Activity: Reproduce the full listing as it stands. Images do not belong in the copy.
++++ Records shown
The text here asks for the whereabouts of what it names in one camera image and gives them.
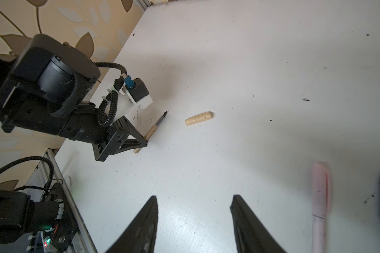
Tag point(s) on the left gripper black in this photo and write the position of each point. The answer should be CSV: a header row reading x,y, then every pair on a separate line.
x,y
120,137

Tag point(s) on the tan pen cap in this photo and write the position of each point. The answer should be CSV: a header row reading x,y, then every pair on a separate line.
x,y
199,118

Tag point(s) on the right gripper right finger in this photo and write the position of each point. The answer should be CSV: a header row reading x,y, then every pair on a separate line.
x,y
250,234

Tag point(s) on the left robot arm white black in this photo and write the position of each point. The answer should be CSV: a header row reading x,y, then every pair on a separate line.
x,y
43,90

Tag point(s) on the pink clear pen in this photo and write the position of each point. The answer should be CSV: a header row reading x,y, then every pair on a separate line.
x,y
320,203

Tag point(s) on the tan pen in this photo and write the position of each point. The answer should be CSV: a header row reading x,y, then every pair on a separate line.
x,y
155,126

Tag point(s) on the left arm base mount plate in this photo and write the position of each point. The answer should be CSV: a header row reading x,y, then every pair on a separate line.
x,y
65,227

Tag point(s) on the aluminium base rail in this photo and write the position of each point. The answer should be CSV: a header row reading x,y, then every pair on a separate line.
x,y
82,242

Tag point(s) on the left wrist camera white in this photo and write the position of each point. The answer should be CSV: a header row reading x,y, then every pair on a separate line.
x,y
132,95

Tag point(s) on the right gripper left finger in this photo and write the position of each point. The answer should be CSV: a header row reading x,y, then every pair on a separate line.
x,y
140,235
++++++++
Output below:
The text here asks for the whereabouts of what it names in one camera image and gives them.
Tag point(s) on the left gripper black in this photo and write the position of each point. The answer should be CSV: a header row reading x,y, then every pair on a separate line.
x,y
120,137

Tag point(s) on the tan pen cap in this photo and write the position of each point. The answer should be CSV: a header row reading x,y, then every pair on a separate line.
x,y
199,118

Tag point(s) on the right gripper right finger in this photo and write the position of each point. The answer should be CSV: a header row reading x,y, then every pair on a separate line.
x,y
250,234

Tag point(s) on the left robot arm white black in this photo and write the position of each point. The answer should be CSV: a header row reading x,y, then every pair on a separate line.
x,y
43,90

Tag point(s) on the pink clear pen in this photo and write the position of each point. The answer should be CSV: a header row reading x,y, then every pair on a separate line.
x,y
320,203

Tag point(s) on the tan pen in this photo and write the position of each point. The answer should be CSV: a header row reading x,y, then every pair on a separate line.
x,y
155,126

Tag point(s) on the left arm base mount plate in this photo and write the position of each point. The answer should be CSV: a header row reading x,y, then every pair on a separate line.
x,y
65,227

Tag point(s) on the aluminium base rail in this photo and write the position of each point. The answer should be CSV: a header row reading x,y, then every pair on a separate line.
x,y
82,242

Tag point(s) on the left wrist camera white in this photo and write the position of each point. The answer should be CSV: a header row reading x,y, then every pair on a separate line.
x,y
132,95

Tag point(s) on the right gripper left finger in this photo and write the position of each point. The answer should be CSV: a header row reading x,y, then every pair on a separate line.
x,y
140,235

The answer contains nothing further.